Along with three other civil society leaders, Bouchamaoui asked the country’s political antagonists to sit around a table for last-ditch negotiations. “To be very frank with you, what helped us was the situation in Egypt,” she says. “Ennahda was afraid we would have the same situation here.”

But the quartet also needed to persuade opponents of the Islamists that they could not simply shut them out of the system. “Democracy is accepting others,” Bouchamaoui remembers telling recalcitrant opposition leaders. “We cannot ask for democracy and then say we do not agree with the results of elections. This is democracy.”

Their success paved the way for successive free elections and won Bouchamaoui and her colleagues the 2015 Nobel peace prize. But years of fighting over Tunisia’s identity has left little oxygen for addressing the economic problems that drove the revolt.

Saida Ounissi, 33, a former minister with Ennahda, says implementing reforms in a free country is hard. She recalls a meeting with international consultants pushing Tunisia to float its currency the way Egypt did in 2016 to attract foreign investment. “They said it hit the [Egyptian] population quite hard in the beginning, but now after two years it’s giving results,” Ounissi recalls.

“I said to them, we can’t afford the two years,” she says. “We’re a democracy. The political power cannot take a decision knowing it’s going to be very hard for a majority of the population, because there are elections in this country. People can demonstrate.”

Foreign money also equates the commotion of democracy with risk. “We’ve seen a lot of investors going abroad, looking at places like Morocco or Egypt that are authoritarian countries and present the same cheap, skilled labour force but with less trouble, less social demands,” says Youssef Cherif, the director of Columbia University’s Tunis Centre.

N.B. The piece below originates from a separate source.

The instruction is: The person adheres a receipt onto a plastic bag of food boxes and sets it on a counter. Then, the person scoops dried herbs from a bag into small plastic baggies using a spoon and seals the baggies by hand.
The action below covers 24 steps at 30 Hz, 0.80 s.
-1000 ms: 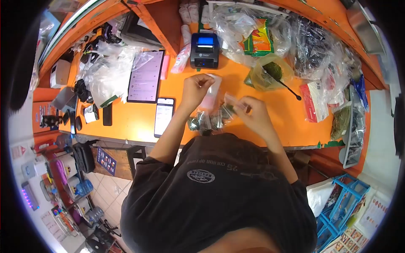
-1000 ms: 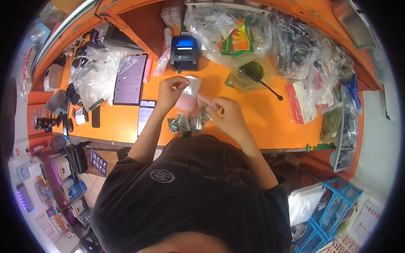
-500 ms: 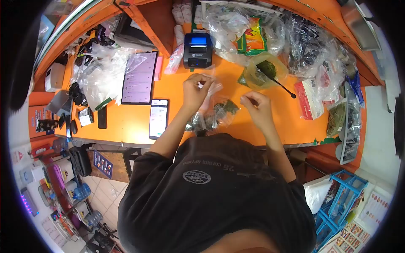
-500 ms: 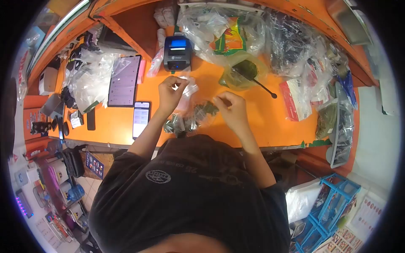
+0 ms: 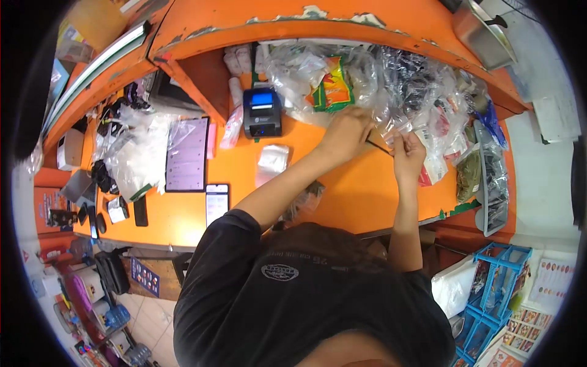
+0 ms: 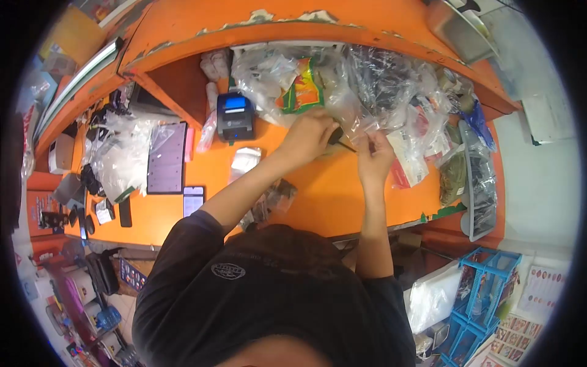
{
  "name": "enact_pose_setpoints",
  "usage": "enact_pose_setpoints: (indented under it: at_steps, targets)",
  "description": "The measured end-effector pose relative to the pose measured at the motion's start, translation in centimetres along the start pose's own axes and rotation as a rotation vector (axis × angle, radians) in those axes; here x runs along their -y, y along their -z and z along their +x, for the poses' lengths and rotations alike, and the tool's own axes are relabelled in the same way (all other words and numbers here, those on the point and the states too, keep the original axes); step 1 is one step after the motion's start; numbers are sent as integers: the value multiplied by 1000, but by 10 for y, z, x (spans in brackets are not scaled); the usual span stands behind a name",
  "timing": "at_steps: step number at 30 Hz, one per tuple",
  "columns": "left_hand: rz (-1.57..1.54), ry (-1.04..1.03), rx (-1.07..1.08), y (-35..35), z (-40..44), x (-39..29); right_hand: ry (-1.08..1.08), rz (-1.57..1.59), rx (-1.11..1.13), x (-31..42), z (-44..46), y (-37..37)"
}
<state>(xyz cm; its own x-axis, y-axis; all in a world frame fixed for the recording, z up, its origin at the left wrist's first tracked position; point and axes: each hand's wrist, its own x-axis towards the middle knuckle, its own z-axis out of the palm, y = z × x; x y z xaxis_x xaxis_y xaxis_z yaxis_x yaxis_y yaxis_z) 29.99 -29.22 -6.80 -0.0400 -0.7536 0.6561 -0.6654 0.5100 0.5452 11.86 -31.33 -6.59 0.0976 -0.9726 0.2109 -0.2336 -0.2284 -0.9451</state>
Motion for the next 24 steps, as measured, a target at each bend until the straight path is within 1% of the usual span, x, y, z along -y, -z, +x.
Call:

Feeding off of the stagnation is a growing nostalgia for the old regime, embodied by the rightwing populist Abir Moussi, a lawyer and MP who harks back to the “stability” of the Ben Ali era and receives friendly coverage on Saudi Arabian and UAE-owned news channels.

Voter turnout has been falling in Sidi Bouzid since the first free elections in 2011. Hichem Amri, a social activist, says the city is so far unimpressed by the system, though not for the reasons that sometimes gain currency in western capitals. What ails Tunisian democracy is not a fundamental incompatibility with Islam, nor some authoritarian strain in Arab politics. Rather, he says, it is something that has come to resonate more loudly in Washington and London over the past 10 years: a feeling that democracy as it is practised works only for an elite in Tunis and along the coast, without reaching far enough into communities such as Sidi Bouzid to give people a say over the forces that shape their lives.

“There is democracy of form and democracy of depth. In Tunisia we practise the democracy of form,” Amri says. “All over the world, the gap between the elected and citizens is huge. And Tunisia is part of this world.”

There is little that marks out Mohamed Bouazizi’s grave in an unfenced cemetery on the outskirts of his ancestral village. “This is the first time I’ve been here since he was buried,” says Mohamed Tlili, a former schoolmate. He spends a few minutes on an overcast afternoon searching the plain white tombstones for his friend’s name.

Bouazizi became a symbol who inspired resistance in millions of people and, later, among some, resentment. When he finds the plot, Tlili pauses over it for some time, remembering Bouazizi, the man.

“He died and other people won,” he says, referring to the former regime officials, exiles and political prisoners who have come to occupy Tunisia’s highest offices. “They never dreamed of being where they are. But because of him, they’re there.”